_Exercise description_
Search through the entries for the word "document" and copy every line that has it.

Items listed in a dataset
****************

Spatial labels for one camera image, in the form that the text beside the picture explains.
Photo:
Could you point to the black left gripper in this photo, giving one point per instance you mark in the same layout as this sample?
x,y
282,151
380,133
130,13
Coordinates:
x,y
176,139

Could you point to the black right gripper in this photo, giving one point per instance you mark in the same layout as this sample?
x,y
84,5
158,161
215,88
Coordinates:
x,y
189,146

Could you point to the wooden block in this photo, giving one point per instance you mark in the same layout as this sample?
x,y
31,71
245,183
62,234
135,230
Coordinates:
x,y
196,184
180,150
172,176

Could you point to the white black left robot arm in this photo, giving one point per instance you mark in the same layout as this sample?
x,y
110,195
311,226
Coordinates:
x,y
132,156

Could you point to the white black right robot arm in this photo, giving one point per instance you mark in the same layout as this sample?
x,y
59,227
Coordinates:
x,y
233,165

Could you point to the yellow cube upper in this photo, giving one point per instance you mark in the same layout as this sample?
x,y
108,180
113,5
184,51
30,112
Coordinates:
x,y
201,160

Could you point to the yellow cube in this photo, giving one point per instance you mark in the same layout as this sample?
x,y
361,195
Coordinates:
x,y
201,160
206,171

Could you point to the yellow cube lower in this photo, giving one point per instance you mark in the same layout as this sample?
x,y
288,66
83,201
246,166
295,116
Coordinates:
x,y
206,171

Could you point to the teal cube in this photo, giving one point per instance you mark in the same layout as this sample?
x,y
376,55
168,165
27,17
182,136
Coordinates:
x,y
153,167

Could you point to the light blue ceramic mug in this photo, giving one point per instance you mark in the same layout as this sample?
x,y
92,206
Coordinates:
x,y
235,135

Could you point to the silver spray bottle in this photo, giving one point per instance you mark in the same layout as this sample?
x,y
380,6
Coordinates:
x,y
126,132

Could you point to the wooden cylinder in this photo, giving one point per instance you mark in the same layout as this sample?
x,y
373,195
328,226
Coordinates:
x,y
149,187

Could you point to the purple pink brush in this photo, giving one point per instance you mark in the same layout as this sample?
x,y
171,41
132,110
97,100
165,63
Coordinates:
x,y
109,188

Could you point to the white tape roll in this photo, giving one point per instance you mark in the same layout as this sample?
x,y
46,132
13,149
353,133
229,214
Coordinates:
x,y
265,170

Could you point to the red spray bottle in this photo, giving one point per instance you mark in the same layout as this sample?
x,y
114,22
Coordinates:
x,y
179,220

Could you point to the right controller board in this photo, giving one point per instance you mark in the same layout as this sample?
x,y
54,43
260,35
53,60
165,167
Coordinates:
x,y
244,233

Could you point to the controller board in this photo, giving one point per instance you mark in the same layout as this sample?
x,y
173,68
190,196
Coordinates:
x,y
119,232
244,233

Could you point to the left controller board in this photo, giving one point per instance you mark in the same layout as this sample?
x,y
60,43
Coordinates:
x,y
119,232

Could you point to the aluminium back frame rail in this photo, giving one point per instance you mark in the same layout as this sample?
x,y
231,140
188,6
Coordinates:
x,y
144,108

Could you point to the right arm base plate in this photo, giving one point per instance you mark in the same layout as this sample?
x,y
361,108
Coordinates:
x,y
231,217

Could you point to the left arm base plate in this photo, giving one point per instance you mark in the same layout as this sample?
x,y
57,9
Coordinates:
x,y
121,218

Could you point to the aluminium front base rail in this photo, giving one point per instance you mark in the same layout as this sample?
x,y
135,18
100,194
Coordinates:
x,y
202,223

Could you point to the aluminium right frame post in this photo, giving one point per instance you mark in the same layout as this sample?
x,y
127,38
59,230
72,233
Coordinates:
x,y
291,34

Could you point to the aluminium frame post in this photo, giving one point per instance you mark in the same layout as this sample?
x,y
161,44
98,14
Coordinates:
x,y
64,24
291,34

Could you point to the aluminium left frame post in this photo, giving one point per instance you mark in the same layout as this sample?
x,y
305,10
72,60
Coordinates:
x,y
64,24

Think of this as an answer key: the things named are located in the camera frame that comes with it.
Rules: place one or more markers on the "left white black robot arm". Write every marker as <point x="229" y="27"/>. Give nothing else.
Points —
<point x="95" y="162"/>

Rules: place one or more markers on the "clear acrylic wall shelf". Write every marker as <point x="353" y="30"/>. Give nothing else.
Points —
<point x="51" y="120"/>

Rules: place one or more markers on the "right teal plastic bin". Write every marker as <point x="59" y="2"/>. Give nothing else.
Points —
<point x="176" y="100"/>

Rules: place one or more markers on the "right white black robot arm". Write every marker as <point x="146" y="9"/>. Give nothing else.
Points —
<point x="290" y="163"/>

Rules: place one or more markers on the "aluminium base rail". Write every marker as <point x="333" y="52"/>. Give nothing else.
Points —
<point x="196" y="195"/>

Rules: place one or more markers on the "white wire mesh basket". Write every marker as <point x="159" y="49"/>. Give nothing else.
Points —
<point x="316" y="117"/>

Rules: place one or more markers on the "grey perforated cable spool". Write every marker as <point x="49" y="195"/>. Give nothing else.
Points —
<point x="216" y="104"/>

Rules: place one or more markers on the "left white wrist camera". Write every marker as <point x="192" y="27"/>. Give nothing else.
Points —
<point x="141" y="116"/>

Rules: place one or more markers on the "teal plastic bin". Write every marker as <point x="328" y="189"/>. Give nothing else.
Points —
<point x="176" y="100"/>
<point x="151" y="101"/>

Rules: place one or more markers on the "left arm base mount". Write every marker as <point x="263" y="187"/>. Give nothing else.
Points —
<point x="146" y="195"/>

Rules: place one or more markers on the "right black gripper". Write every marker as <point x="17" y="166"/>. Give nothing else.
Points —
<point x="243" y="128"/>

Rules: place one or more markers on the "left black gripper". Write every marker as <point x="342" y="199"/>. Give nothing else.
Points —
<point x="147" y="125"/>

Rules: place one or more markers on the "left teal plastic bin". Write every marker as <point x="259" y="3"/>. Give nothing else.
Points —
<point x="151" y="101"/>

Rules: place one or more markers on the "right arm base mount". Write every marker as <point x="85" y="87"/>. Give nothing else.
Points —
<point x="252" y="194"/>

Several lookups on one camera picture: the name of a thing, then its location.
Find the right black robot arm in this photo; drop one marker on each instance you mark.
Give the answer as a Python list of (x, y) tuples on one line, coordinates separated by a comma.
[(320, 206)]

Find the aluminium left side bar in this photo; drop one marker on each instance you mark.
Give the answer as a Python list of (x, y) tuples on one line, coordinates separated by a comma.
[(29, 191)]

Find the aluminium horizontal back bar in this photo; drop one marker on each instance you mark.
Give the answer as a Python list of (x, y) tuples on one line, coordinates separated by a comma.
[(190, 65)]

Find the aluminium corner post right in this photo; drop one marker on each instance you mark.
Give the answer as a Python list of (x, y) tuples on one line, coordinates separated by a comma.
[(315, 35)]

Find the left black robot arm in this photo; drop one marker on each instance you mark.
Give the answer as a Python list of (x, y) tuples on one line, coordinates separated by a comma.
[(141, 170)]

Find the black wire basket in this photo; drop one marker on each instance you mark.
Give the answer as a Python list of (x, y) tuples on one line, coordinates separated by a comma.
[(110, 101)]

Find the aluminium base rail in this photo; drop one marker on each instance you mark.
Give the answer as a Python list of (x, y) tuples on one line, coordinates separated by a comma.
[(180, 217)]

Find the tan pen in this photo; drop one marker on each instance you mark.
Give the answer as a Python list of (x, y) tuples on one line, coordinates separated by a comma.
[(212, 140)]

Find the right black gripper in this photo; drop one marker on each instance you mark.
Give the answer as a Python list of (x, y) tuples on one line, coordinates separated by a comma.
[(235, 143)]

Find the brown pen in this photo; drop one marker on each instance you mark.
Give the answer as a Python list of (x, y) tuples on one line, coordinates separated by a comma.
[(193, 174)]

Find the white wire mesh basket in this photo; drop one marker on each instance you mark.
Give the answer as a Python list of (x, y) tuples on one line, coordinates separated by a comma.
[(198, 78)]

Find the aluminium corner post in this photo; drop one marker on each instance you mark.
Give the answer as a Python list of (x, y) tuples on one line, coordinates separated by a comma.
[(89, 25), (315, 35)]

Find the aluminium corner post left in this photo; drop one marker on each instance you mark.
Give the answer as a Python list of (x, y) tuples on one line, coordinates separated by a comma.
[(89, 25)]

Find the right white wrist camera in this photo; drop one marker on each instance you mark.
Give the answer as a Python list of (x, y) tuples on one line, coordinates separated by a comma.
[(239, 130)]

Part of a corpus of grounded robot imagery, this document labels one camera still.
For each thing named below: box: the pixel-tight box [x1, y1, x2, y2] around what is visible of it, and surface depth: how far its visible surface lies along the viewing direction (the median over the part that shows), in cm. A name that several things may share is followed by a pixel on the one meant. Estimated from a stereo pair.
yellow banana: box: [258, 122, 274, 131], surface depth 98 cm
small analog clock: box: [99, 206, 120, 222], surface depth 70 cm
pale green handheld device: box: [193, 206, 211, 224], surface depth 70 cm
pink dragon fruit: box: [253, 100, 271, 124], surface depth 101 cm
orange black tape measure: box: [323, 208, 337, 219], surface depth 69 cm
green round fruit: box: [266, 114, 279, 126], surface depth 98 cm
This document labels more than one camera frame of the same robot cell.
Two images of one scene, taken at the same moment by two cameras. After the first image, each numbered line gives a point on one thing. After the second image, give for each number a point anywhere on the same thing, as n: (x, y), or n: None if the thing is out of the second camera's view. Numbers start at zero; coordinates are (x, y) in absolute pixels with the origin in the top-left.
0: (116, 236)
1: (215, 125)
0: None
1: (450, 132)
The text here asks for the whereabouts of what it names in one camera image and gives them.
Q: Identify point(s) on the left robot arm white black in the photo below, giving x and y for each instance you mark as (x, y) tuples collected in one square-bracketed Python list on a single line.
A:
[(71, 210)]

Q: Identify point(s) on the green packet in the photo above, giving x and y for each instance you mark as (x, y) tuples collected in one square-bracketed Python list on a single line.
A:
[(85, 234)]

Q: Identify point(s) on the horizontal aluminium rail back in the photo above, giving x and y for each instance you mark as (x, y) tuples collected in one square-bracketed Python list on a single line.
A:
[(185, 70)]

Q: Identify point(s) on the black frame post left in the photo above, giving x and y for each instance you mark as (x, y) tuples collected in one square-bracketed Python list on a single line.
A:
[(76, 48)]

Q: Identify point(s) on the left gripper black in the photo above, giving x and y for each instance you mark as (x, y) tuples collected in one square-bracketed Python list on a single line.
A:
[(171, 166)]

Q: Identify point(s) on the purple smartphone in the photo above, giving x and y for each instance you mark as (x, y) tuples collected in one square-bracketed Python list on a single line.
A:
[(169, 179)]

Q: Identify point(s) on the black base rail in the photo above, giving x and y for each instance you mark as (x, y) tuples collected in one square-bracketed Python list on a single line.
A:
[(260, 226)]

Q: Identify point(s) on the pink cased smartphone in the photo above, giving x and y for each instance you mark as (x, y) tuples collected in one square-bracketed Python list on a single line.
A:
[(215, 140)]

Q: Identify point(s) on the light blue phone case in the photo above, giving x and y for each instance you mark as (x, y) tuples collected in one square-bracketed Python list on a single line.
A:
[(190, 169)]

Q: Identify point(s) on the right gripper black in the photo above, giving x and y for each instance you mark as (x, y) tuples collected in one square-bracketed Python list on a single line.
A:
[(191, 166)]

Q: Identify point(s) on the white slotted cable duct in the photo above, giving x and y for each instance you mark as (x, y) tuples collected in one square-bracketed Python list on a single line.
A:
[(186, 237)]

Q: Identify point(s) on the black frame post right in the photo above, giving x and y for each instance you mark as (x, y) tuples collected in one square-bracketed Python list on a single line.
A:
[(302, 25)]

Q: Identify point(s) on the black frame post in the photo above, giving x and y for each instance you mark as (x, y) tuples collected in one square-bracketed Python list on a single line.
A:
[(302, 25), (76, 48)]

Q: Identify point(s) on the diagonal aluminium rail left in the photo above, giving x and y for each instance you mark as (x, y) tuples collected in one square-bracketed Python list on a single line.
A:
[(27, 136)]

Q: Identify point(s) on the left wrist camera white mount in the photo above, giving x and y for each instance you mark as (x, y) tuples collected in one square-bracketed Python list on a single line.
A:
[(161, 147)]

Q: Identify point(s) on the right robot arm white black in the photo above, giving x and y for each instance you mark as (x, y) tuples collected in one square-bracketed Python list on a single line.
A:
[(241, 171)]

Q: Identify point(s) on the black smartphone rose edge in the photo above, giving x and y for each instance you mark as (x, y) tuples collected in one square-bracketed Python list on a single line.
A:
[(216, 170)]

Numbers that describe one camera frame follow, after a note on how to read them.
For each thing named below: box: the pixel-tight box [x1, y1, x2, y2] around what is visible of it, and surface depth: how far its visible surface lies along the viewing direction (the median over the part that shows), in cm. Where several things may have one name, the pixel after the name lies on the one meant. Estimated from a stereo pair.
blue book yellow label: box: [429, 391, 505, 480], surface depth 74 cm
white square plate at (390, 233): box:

****************

_Answer_
Part of a corpus of grounded robot imagery, this document labels one camera still.
This document labels more than one camera frame of the same robot cell.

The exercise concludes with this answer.